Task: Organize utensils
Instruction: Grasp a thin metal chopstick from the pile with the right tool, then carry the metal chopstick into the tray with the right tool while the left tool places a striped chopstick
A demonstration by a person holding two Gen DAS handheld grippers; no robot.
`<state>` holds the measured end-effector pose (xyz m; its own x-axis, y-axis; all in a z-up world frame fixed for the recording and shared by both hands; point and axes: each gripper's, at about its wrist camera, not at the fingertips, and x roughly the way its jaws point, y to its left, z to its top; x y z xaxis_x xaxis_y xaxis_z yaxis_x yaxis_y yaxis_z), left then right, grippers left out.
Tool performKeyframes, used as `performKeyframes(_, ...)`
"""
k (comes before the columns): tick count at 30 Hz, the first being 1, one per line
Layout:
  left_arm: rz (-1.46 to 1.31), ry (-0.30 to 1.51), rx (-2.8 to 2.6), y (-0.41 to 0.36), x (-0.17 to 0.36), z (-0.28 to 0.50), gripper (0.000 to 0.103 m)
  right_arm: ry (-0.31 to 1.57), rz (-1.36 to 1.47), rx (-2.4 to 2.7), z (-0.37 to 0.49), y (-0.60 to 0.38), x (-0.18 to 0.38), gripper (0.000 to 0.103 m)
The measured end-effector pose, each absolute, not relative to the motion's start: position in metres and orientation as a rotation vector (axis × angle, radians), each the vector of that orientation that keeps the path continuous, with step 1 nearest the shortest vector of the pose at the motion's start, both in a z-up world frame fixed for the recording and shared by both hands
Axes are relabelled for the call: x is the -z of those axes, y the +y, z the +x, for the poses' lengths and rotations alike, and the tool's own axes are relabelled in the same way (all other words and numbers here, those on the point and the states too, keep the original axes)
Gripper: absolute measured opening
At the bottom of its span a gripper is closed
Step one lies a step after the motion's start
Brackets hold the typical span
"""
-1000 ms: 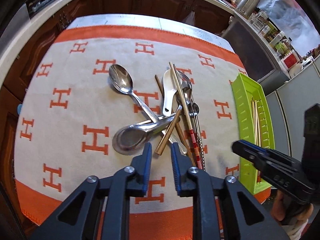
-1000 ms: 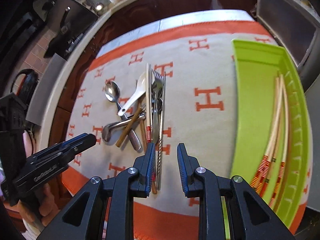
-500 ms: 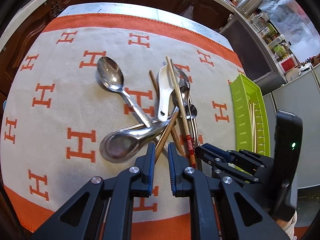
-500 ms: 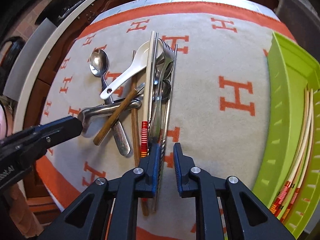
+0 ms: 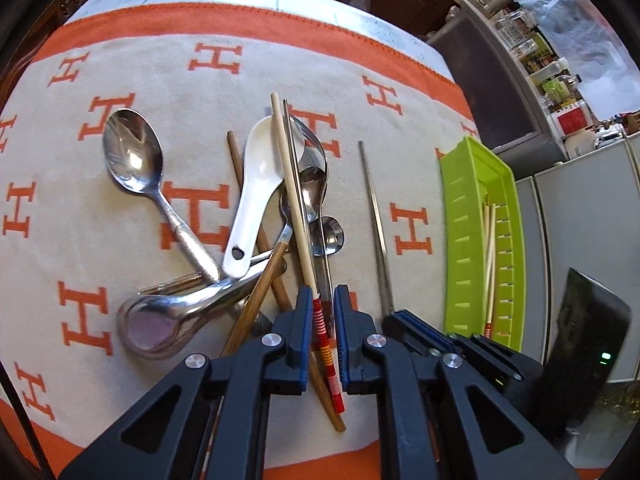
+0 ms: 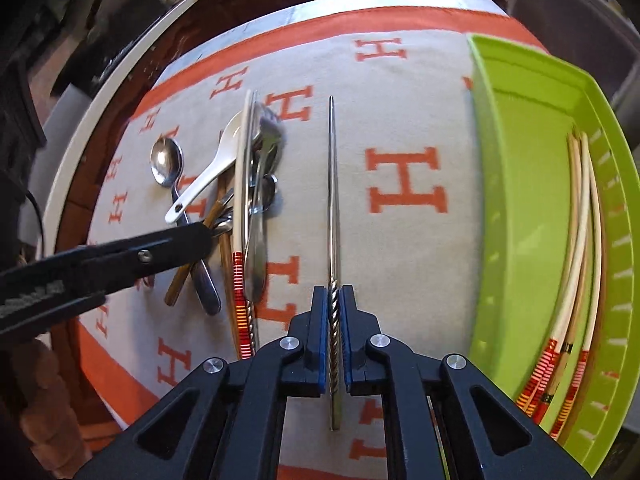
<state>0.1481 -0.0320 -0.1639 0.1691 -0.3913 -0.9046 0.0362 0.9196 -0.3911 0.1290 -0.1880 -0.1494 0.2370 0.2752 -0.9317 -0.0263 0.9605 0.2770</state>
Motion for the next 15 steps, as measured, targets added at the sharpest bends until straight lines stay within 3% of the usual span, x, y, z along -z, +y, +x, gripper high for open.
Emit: performKeyframes(15, -0.270, 1.417, 0.240, -0.057, 0.197, 0.156, 0.007, 1.249, 0.296, -0.270, 0.117, -0.200, 0.123, 0.005)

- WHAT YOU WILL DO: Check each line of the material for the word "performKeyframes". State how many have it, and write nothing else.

- REPLY: 2